I like the suggestion of another archery hunt later in the year. Deer are hard enough to shoot as it is with a bow and later after rifle and muzzy hunts make it harder still, but you'd still get a few..


----------



## goofy elk (Dec 16, 2007)

wyoming2utah said:


> yup...you are right; they have history. They have a history of people believing that if tags are cut, the deer numbers will jump through the roof. And, we have a history of seeing that cutting tags will only increase the numbers of bucks and not necessarily the herd. Yeah...there is a history on those units and the history should be teaching us that limiting tags won't do anything but change buck/doe ratios and will do little to increase overall deer numbers. But, like you, we have too many tard hunters out there that don't get it.


You'ld SUCK at history.:mrgreen:.

That fact is EVERY SINGLE on of then have had to be CLOSED due
to over harvst when they were general season units ...no BS--per the DWR.:!:.


----------



## El Matador (Dec 21, 2007)

Goofy, I know the history plenty well. I used to hunt the Henry's before they closed it, and I saw how well the unit supported hundreds of hunters. There were huge bucks killed down there every year, but you had to get off the roads a mile or two to kill them. Unfortunately for me this was back when I was a teenager and had not yet been introduced to the concept of hunting away from roads. The unit was closed to hunting when I was about 17. The Henrys can grow big deer with 200 people hunting it each year, so to me it is extremely wasteful to be giving out only 75 tags (and over a third of those are "management tags"). It's no secret that guides and outfitters love LE units and you are certainly entitled you your views on how deer should be managed. I'm entitled to mine too however, and for me and my style of hunting the LE units are poison.

1-I, you have made hundreds of posts about how "your" Monroe unit has been mismanaged. It is very hypocritical to call me "entitled" and out of line for making a post about how my childhood hunting area is being, in my opinion, mismanaged. I respectfully ask that you refrain from posting on any thread that I start, and from replying to any of my posts. Your comments are inflammatory, uneducated banter and add nothing of substance. I will give you the same courtesy. Thank you. 

Wyo, I completely agree with your comments.


----------



## El Matador (Dec 21, 2007)

goofy elk said:


> You'ld SUCK at history.:mrgreen:.
> 
> That fact is EVERY SINGLE on of then have had to be CLOSED due
> to over harvst when they were general season units ...no BS--per the DWR.:!:.

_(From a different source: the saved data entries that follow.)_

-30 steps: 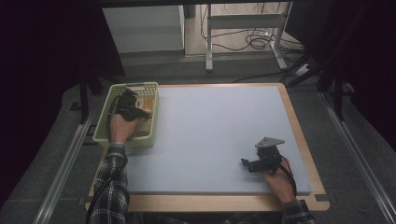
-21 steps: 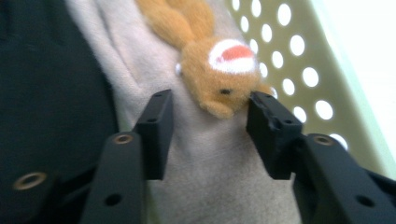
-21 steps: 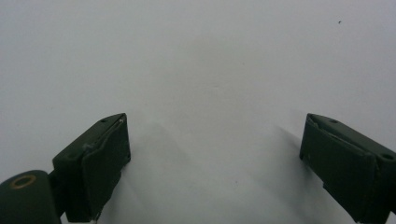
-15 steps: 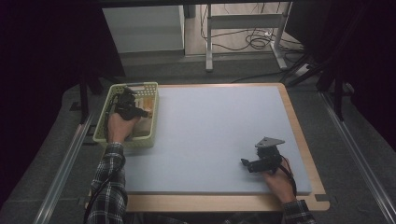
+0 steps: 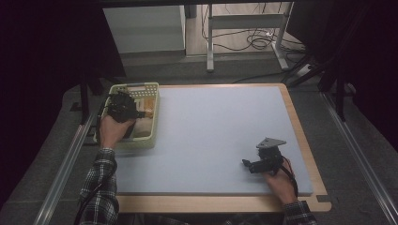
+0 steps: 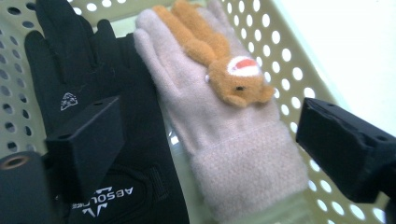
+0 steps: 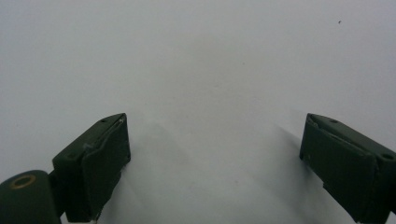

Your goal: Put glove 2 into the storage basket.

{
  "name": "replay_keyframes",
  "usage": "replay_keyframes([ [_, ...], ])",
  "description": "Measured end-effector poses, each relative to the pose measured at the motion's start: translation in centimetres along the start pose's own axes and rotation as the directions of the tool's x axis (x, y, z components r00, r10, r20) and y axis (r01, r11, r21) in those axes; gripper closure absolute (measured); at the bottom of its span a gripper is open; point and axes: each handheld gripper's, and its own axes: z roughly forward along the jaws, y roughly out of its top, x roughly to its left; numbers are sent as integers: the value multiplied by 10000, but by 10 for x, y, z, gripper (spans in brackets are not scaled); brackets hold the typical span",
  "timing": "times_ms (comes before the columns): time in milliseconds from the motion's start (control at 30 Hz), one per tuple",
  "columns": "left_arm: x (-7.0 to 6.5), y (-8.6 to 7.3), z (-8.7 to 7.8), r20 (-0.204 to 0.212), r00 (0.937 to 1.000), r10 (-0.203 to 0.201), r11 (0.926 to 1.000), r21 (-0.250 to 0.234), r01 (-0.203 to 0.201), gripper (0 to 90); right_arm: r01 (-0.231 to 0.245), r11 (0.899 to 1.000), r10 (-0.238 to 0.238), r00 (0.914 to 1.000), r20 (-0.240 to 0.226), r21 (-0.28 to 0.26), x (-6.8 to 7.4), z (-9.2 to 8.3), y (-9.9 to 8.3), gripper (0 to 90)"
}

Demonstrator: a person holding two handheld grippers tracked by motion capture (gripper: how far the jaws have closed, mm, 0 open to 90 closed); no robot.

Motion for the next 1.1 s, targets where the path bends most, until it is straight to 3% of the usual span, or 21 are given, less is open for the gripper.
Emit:
replay_keyframes([
  [133,-1,-3,-6,116,9999,62,9998,-169,-60,44,3,10000,-3,10000,0,-2,0,0,0,82],
  [400,-5,-13,-16,178,9982,580,9980,-276,-575,9,3,10000,-3,10000,11,0,0,0,0,82],
  [533,-12,-16,-24,267,9959,860,9944,-636,-841,5,5,10000,-5,10000,12,1,0,0,0,82],
  [733,-27,-21,-32,296,9889,1453,9852,-959,-1419,1,17,10000,-17,10000,20,19,0,0,0,82],
  [1100,-44,-34,-39,741,9792,1887,9756,-1278,-1783,0,11,10000,-11,10000,22,23,0,0,0,82],
])
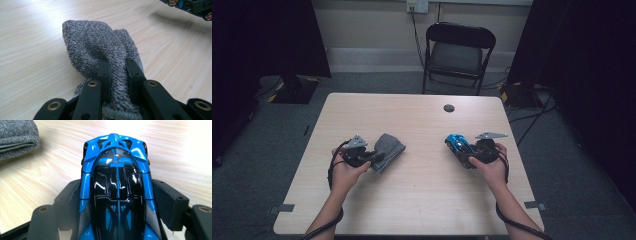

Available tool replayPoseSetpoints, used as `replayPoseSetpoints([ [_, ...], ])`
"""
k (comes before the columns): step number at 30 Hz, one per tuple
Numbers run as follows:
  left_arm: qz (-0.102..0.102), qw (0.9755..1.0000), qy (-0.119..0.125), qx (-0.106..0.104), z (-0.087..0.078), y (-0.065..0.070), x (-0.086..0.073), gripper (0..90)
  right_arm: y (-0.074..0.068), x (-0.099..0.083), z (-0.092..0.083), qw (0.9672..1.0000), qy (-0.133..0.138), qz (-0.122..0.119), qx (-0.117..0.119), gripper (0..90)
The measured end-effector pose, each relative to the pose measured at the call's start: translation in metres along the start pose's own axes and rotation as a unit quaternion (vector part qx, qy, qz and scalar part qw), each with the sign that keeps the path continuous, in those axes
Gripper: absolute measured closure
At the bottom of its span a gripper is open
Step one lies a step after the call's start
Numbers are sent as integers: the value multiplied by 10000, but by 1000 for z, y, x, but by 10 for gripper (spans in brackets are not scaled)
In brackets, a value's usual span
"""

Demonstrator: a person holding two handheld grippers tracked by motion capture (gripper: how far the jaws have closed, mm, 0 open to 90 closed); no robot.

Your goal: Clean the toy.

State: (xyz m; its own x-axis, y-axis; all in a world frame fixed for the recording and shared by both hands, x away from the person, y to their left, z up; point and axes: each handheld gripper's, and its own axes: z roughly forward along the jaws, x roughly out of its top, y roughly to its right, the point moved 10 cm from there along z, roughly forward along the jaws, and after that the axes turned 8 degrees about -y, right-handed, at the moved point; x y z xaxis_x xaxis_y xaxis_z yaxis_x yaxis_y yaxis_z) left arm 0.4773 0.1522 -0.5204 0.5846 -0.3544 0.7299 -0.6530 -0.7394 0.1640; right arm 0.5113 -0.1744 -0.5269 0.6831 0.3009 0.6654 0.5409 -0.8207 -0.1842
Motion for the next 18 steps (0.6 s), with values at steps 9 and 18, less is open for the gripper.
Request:
replayPoseSetpoints([
  [9, -133, 9999, 3, 67, 6, -14, 3, 768, 22, -6, 1, 9999, -31, 59, -132, 277],
  [18, -175, 9996, -108, 172, 12, -24, 0, 767, 37, -9, 0, 9996, -4, 192, -206, 277],
])
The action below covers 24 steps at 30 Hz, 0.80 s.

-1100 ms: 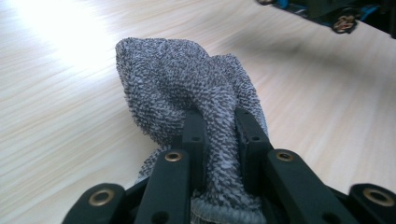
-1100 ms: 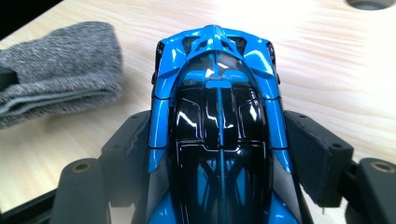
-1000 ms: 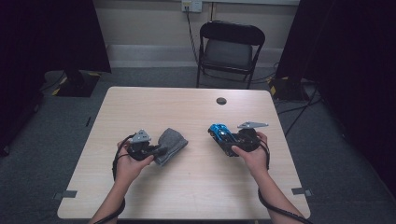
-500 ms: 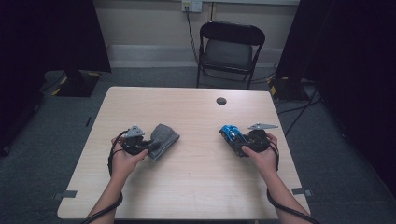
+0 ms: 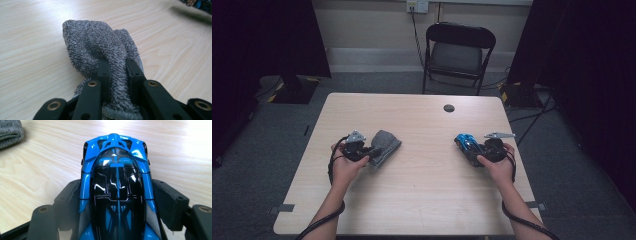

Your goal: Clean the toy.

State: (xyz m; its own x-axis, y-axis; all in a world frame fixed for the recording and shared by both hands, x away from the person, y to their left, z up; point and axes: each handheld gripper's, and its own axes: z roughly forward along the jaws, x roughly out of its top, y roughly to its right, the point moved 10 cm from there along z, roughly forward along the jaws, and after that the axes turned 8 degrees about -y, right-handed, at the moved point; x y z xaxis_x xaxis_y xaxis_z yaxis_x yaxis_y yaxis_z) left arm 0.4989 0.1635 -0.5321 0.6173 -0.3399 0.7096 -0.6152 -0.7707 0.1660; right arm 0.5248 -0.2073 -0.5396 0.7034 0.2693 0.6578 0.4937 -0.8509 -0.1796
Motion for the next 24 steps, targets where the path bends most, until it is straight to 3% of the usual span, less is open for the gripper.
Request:
replayPoseSetpoints([
  [6, -119, 9999, 20, 45, 5, -6, 1, 765, 9, -1, 2, 9999, -29, 51, -106, 277],
  [12, -79, 9999, -34, 137, 7, -10, 3, 764, 16, 2, 4, 9998, 2, 139, -111, 277],
  [24, -190, 9996, -61, 194, 10, -25, 3, 760, 27, 10, 12, 9997, -13, 180, -179, 276],
])
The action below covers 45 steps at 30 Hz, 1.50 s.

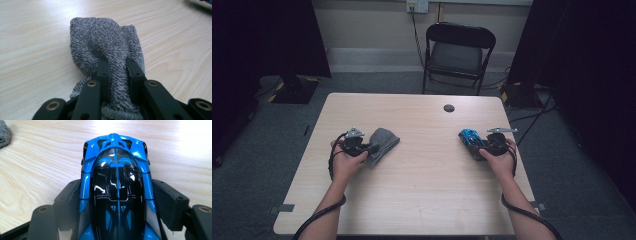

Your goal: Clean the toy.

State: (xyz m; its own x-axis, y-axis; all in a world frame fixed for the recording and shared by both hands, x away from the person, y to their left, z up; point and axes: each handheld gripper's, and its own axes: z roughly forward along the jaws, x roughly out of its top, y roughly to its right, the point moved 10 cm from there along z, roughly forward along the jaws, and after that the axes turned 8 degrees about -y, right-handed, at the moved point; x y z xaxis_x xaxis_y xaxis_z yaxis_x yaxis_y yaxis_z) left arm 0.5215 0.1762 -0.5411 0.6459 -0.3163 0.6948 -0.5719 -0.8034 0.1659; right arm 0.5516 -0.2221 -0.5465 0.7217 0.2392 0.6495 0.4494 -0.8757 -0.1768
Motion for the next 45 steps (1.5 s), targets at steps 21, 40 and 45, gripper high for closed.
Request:
replayPoseSetpoints([
  [21, -98, 9999, 13, -67, 2, 1, -5, 744, -2, -4, 14, 9988, -195, -375, -246, 272],
  [40, -29, 10000, 38, -5, 3, 2, -5, 719, -3, -7, 16, 9971, -259, -592, -397, 250],
  [45, 13, 10000, 30, 11, 4, 3, -5, 706, -3, -8, 17, 9964, -291, -676, -420, 244],
])
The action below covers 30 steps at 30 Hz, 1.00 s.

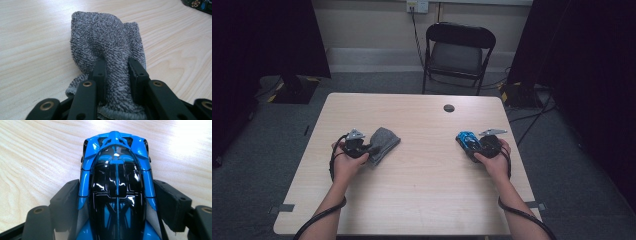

This one is pretty funny. Over-harvest by whom? Lions and harsh winters? Looking for a good ROFL icon...

:laugh:


----------



## #1DEER 1-I (Sep 10, 2007)

El Matador said:


> Goofy, I know the history plenty well. I used to hunt the Henry's before they closed it, and I saw how well the unit supported hundreds of hunters. There were huge bucks killed down there every year, but you had to get off the roads a mile or two to kill them. Unfortunately for me this was back when I was a teenager and had not yet been introduced to the concept of hunting away from roads. The unit was closed to hunting when I was about 17. The Henrys can grow big deer with 200 people hunting it each year, so to me it is extremely wasteful to be giving out only 75 tags (and over a third of those are "management tags"). It's no secret that guides and outfitters love LE units and you are certainly entitled you your views on how deer should be managed. I'm entitled to mine too however, and for me and my style of hunting the LE units are poison.
> 
> 1-I, you have made hundreds of posts about how "your" Monroe unit has been mismanaged. It is very hypocritical to call me "entitled" and out of line for making a post about how my childhood hunting area is being, in my opinion, mismanaged. I respectfully ask that you refrain from posting on any thread that I start, and from replying to any of my posts. Your comments are inflammatory, uneducated banter and add nothing of substance. I will give you the same courtesy. Thank you.
> 
> Wyo, I completely agree with your comments.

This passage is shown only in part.